(PROBLEM REQUIREMENTS):
Reproduce the records below in full and exactly, without their images.

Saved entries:
________________________
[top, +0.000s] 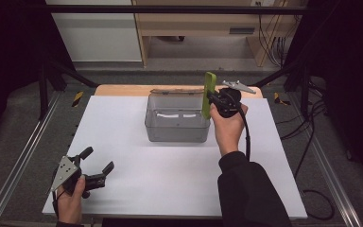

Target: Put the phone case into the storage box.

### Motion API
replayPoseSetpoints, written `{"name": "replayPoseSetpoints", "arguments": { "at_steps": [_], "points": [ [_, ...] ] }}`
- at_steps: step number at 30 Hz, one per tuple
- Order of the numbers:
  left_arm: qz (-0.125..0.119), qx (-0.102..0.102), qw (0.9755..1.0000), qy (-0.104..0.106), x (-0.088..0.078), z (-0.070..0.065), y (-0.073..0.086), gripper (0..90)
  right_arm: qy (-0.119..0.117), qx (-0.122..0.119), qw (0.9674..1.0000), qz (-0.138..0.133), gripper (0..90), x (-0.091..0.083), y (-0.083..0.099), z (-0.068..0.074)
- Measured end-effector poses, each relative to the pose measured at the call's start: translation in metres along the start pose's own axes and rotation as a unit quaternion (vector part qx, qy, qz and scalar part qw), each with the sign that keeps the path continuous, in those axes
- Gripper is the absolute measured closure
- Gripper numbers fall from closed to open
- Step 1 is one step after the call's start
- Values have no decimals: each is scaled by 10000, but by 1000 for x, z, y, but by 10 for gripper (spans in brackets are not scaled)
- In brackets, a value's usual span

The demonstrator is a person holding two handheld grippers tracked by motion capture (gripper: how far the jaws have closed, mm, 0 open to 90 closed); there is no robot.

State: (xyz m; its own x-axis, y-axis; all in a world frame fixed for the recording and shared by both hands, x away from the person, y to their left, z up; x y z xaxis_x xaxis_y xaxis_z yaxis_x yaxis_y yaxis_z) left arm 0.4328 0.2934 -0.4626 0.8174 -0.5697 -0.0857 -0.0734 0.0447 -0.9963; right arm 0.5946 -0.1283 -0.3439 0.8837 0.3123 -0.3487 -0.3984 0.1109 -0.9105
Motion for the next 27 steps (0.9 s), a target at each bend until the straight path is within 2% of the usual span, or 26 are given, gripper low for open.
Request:
{"name": "replayPoseSetpoints", "arguments": {
  "at_steps": [10,18,27],
  "points": [
    [30,10,10000,-34,0,1,0,19,-7,-13,10000,64,779,1,1,0],
    [24,17,10000,-43,-1,1,0,19,-108,48,9997,203,779,2,2,-1],
    [26,17,10000,-41,-1,1,0,20,23,-48,9997,233,779,4,4,-2]
  ]
}}
Point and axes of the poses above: each handheld gripper's, and its own axes: x roughly forward along the jaws, y roughly out of its underside, z roughly to its left, the point moved 3 cm from there along x, roughly forward along the jaws, and after that the axes turned 1 degree about y, right-handed, at the moved point
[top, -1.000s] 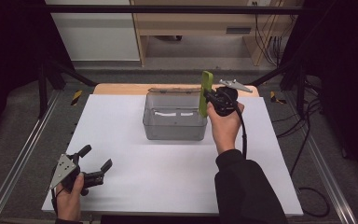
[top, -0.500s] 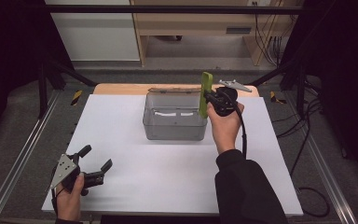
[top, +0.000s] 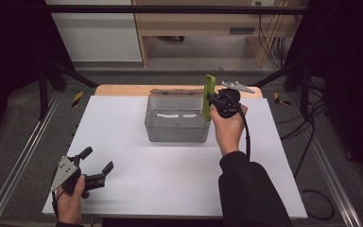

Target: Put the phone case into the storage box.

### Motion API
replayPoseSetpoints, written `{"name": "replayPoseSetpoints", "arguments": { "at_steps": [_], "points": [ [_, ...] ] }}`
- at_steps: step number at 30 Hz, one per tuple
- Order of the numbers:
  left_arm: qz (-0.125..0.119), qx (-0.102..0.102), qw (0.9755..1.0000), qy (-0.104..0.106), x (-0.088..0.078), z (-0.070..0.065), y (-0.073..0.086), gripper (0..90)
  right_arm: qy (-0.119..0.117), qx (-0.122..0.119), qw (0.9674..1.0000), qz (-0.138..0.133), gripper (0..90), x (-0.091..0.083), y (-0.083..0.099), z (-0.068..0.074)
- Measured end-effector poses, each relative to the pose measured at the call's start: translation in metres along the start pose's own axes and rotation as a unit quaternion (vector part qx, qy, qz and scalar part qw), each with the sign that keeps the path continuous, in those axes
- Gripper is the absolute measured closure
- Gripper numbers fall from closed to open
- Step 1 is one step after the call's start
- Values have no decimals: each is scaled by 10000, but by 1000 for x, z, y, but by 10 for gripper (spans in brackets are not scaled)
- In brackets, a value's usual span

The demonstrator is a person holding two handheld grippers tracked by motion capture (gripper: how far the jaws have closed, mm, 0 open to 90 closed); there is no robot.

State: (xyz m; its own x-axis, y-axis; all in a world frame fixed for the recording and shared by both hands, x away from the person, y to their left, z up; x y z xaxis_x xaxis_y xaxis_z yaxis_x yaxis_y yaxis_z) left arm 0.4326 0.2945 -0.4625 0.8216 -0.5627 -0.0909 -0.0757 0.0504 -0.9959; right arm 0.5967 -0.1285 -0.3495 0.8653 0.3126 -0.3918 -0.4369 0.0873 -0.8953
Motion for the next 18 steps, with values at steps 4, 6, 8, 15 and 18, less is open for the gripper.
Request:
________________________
(EXPECTED OUTPUT):
[top, +0.000s] 

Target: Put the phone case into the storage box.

### Motion API
replayPoseSetpoints, written `{"name": "replayPoseSetpoints", "arguments": { "at_steps": [_], "points": [ [_, ...] ] }}`
- at_steps: step number at 30 Hz, one per tuple
- Order of the numbers:
  left_arm: qz (-0.125..0.119), qx (-0.102..0.102), qw (0.9755..1.0000), qy (-0.104..0.106), x (-0.088..0.078), z (-0.070..0.065), y (-0.073..0.086), gripper (0..90)
  right_arm: qy (-0.119..0.117), qx (-0.122..0.119), qw (0.9674..1.0000), qz (-0.138..0.133), gripper (0..90), x (-0.091..0.083), y (-0.083..0.099), z (-0.068..0.074)
- Measured end-effector poses, each relative to the pose measured at the call's start: translation in metres along the start pose's own axes and rotation as a unit quaternion (vector part qx, qy, qz and scalar part qw), each with the sign that keeps the path continuous, in those axes
- Gripper is the absolute measured closure
- Gripper numbers fall from closed to open
- Step 1 is one step after the call's start
- Values have no decimals: each is scaled by 10000, but by 1000 for x, z, y, but by 10 for gripper (spans in brackets are not scaled)
- In brackets, a value's usual span

The demonstrator is a person holding two handheld grippers tracked by motion capture (gripper: how far the jaws have closed, mm, 0 open to 90 closed); there is no robot.

State: (xyz m; its own x-axis, y-axis; all in a world frame fixed for the recording and shared by both hands, x away from the person, y to their left, z up; x y z xaxis_x xaxis_y xaxis_z yaxis_x yaxis_y yaxis_z) left arm 0.4328 0.2934 -0.4626 0.8174 -0.5697 -0.0857 -0.0734 0.0447 -0.9963; right arm 0.5946 -0.1283 -0.3439 0.8837 0.3123 -0.3487 -0.3984 0.1109 -0.9105
Motion for the next 27 steps (0.9 s), a target at each bend until the straight path is within 2% of the usual span, or 26 are given, gripper low for open.
Request:
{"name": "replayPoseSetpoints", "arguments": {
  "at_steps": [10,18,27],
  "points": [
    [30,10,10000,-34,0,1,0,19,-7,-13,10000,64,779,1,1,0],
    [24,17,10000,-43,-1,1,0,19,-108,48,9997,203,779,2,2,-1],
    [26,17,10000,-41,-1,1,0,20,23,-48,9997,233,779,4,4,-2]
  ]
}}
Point and axes of the poses above: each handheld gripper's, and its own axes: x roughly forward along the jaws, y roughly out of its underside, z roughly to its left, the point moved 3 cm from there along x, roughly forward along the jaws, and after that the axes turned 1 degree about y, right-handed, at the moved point
[top, -1.000s] 
[top, -0.500s] 
[top, +0.000s] 

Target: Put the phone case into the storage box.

### Motion API
replayPoseSetpoints, written `{"name": "replayPoseSetpoints", "arguments": { "at_steps": [_], "points": [ [_, ...] ] }}`
- at_steps: step number at 30 Hz, one per tuple
- Order of the numbers:
  left_arm: qz (-0.125..0.119), qx (-0.102..0.102), qw (0.9755..1.0000), qy (-0.104..0.106), x (-0.088..0.078), z (-0.070..0.065), y (-0.073..0.086), gripper (0..90)
  right_arm: qy (-0.119..0.117), qx (-0.122..0.119), qw (0.9674..1.0000), qz (-0.138..0.133), gripper (0..90), x (-0.091..0.083), y (-0.083..0.099), z (-0.068..0.074)
- Measured end-effector poses, each relative to the pose measured at the call's start: translation in metres along the start pose's own axes and rotation as a unit quaternion (vector part qx, qy, qz and scalar part qw), each with the sign that keeps the path continuous, in those axes
- Gripper is the absolute measured closure
- Gripper numbers fall from closed to open
- Step 1 is one step after the call's start
- Values have no decimals: each is scaled by 10000, but by 1000 for x, z, y, but by 10 for gripper (spans in brackets are not scaled)
- In brackets, a value's usual span

The demonstrator is a person holding two handheld grippers tracked by motion capture (gripper: how far the jaws have closed, mm, 0 open to 90 closed); there is no robot.

State: (xyz m; its own x-axis, y-axis; all in a world frame fixed for the recording and shared by both hands, x away from the person, y to their left, z up; x y z xaxis_x xaxis_y xaxis_z yaxis_x yaxis_y yaxis_z) left arm 0.4326 0.2945 -0.4625 0.8216 -0.5627 -0.0909 -0.0757 0.0504 -0.9959; right arm 0.5967 -0.1285 -0.3495 0.8653 0.3126 -0.3918 -0.4369 0.0873 -0.8953
Motion for the next 18 steps, with values at steps 4, 6, 8, 15 and 18, less is open for the gripper.
Request:

With that, the answer is complete.